■ EXERCISE:
Select every line below containing the word "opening".

■ DATA IN THIS EXERCISE:
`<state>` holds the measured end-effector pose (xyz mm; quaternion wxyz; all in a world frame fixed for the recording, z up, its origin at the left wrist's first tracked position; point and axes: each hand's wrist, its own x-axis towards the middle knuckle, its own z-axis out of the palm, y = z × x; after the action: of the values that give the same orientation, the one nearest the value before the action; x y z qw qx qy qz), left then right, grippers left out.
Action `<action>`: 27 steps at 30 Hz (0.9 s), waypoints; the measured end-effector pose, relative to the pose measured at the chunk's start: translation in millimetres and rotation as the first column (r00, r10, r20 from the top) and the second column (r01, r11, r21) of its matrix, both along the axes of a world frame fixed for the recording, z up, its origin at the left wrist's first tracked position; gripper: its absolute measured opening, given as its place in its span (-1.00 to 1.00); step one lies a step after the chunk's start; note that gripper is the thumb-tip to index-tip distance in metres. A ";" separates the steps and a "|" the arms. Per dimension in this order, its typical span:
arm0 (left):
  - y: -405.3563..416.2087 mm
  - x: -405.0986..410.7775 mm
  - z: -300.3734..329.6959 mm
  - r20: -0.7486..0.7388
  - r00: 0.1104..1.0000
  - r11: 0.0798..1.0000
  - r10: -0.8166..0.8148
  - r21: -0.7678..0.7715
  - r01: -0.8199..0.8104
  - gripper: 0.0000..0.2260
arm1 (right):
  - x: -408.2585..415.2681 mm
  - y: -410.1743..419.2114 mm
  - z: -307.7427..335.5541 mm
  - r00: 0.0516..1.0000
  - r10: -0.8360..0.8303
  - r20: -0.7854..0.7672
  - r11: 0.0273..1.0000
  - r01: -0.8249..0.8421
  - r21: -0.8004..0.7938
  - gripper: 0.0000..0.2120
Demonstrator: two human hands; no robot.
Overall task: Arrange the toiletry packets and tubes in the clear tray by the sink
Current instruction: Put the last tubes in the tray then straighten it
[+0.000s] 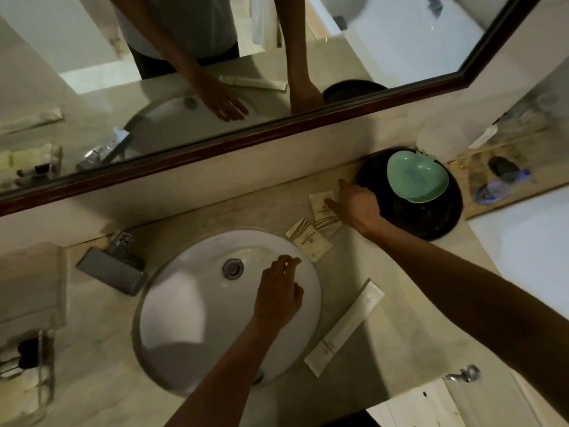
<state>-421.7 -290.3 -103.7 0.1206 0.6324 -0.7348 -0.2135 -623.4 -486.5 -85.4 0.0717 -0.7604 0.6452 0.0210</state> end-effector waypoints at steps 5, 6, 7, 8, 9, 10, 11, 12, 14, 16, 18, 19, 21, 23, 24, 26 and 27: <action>-14.4 -19.2 -10.3 0.066 0.996 0.997 -0.064 0.036 0.061 -0.43 | -9.5 -0.5 -5.3 0.843 0.536 -0.031 0.797 -0.494 0.346 -0.17; -16.4 -23.0 -12.8 0.085 0.993 0.996 -0.077 0.057 0.072 -0.42 | -7.8 -1.6 -6.7 0.830 0.553 -0.067 0.794 -0.502 0.342 -0.21; -17.2 -26.2 -15.7 0.105 0.990 0.993 -0.096 0.071 0.089 -0.41 | -6.5 -3.2 -8.3 0.826 0.552 -0.113 0.806 -0.494 0.326 -0.25; -16.8 -29.0 -18.3 0.124 0.985 0.991 -0.119 0.077 0.110 -0.40 | -4.9 -5.6 -6.2 0.830 0.534 -0.165 0.828 -0.473 0.302 -0.30; -15.5 -31.6 -20.0 0.138 0.981 0.989 -0.136 0.077 0.126 -0.39 | -5.5 -7.5 -4.8 0.843 0.500 -0.197 0.851 -0.438 0.289 -0.31; -14.0 -34.0 -21.1 0.145 0.979 0.988 -0.144 0.076 0.134 -0.38 | -6.7 -8.9 -2.9 0.862 0.466 -0.201 0.870 -0.406 0.279 -0.29; -13.4 -36.6 -21.4 0.144 0.979 0.988 -0.144 0.072 0.135 -0.37 | -9.4 -9.1 -0.7 0.877 0.443 -0.188 0.881 -0.386 0.273 -0.25; -13.0 -38.9 -21.7 0.141 0.980 0.989 -0.143 0.067 0.135 -0.36 | -14.4 -8.0 -1.0 0.886 0.434 -0.163 0.883 -0.383 0.272 -0.21; -14.3 -43.0 -23.0 0.149 0.977 0.988 -0.154 0.045 0.149 -0.36 | -24.4 -2.7 -4.9 0.891 0.438 -0.117 0.879 -0.397 0.266 -0.15; -16.2 -46.3 -25.6 0.156 0.972 0.985 -0.173 0.036 0.170 -0.36 | -33.4 3.8 -6.6 0.898 0.430 -0.087 0.884 -0.400 0.243 -0.20; -17.8 -49.9 -25.7 0.166 0.966 0.980 -0.200 0.052 0.194 -0.37 | -39.6 9.7 -4.1 0.912 0.404 -0.074 0.903 -0.385 0.192 -0.34; -19.2 -51.9 -24.5 0.173 0.962 0.977 -0.211 0.063 0.203 -0.37 | -41.8 12.6 -2.6 0.929 0.362 -0.075 0.925 -0.348 0.150 -0.38; -23.3 -55.7 -22.1 0.170 0.957 0.971 -0.234 0.094 0.221 -0.36 | -38.8 20.7 5.5 0.975 0.214 -0.053 0.975 -0.210 0.067 -0.41; -24.1 -57.3 -20.3 0.137 0.958 0.966 -0.252 0.095 0.240 -0.38 | -22.7 31.1 11.9 0.990 0.142 -0.001 0.989 -0.141 0.034 -0.43; -22.6 -56.7 -19.5 0.111 0.959 0.963 -0.261 0.091 0.252 -0.41 | -10.5 37.7 13.2 0.988 0.153 0.006 0.987 -0.153 0.054 -0.41; -17.2 -52.7 -20.7 0.077 0.960 0.962 -0.268 0.076 0.263 -0.45 | 10.2 46.0 14.5 0.985 0.173 0.001 0.983 -0.173 0.068 -0.35; -14.4 -49.0 -22.1 0.070 0.961 0.963 -0.266 0.068 0.261 -0.47 | 15.8 46.9 14.2 0.987 0.161 0.006 0.985 -0.161 0.056 -0.33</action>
<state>-470.7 -304.8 -125.7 0.0436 0.5401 -0.8100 -0.2241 -607.6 -439.6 -71.2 0.0916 -0.8076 0.5808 0.0447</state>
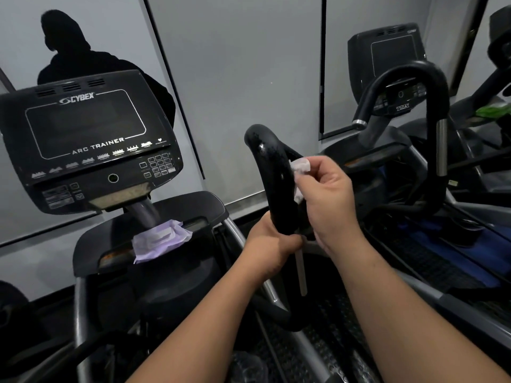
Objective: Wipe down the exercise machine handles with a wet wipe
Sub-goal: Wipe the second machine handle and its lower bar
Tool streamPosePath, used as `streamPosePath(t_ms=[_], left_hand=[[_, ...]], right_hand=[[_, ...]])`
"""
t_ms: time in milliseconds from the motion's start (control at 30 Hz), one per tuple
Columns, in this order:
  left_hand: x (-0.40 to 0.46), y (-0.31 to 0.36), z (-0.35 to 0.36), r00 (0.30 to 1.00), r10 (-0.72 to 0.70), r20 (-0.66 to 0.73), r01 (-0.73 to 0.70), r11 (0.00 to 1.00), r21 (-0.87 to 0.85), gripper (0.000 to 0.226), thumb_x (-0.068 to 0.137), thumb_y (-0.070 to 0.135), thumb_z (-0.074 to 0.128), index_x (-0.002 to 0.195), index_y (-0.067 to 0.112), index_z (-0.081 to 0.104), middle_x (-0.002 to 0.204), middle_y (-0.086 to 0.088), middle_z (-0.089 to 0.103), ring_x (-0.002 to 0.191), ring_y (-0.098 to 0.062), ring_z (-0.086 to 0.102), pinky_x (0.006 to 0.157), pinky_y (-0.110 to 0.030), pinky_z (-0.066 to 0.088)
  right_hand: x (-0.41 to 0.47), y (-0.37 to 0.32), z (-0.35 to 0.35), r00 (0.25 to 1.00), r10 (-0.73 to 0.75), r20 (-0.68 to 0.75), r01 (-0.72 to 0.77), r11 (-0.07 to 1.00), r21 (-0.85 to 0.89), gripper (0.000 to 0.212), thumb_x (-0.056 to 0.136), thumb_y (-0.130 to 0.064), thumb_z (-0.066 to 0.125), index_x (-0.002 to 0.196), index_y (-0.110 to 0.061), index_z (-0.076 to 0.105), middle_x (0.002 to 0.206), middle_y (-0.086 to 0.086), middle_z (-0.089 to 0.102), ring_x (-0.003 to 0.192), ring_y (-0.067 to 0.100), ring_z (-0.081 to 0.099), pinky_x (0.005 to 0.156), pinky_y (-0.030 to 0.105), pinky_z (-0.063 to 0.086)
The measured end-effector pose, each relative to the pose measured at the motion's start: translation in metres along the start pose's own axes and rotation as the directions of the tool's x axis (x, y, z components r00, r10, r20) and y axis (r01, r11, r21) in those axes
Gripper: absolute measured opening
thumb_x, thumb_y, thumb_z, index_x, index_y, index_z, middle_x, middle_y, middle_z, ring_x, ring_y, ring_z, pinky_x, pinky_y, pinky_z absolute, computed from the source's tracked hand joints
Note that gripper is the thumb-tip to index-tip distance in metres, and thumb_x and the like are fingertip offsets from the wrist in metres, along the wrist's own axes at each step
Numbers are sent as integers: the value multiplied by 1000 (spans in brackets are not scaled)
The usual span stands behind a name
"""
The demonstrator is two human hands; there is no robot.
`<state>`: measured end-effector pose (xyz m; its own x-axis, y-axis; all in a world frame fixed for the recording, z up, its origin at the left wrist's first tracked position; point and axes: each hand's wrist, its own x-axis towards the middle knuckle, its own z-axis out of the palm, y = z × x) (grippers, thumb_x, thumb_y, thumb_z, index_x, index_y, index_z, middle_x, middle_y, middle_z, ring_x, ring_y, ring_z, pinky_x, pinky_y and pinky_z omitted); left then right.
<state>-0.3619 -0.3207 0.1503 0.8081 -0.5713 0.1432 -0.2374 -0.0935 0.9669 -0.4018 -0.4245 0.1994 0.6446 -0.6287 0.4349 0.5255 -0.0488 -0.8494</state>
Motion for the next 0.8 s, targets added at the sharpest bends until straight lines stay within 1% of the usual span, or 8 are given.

■ EXPECTED ANSWER:
Action `<action>`: 27 steps at 30 Hz (0.9 s), waypoints; the measured end-effector pose, relative to the pose measured at the chunk's start: translation in millimetres and rotation as the first column (r00, r10, r20 from the top) and the second column (r01, r11, r21) of its matrix, both along the axes of a world frame fixed for the recording, z up, its origin at the left wrist's first tracked position; gripper: its absolute measured opening, given as its place in its span (-1.00 to 1.00); step one lies a step after the chunk's start; note that gripper is the thumb-tip to index-tip distance in metres. A ";" separates the steps and a "|" the arms. Per dimension in this order, its typical span:
Gripper: absolute measured opening

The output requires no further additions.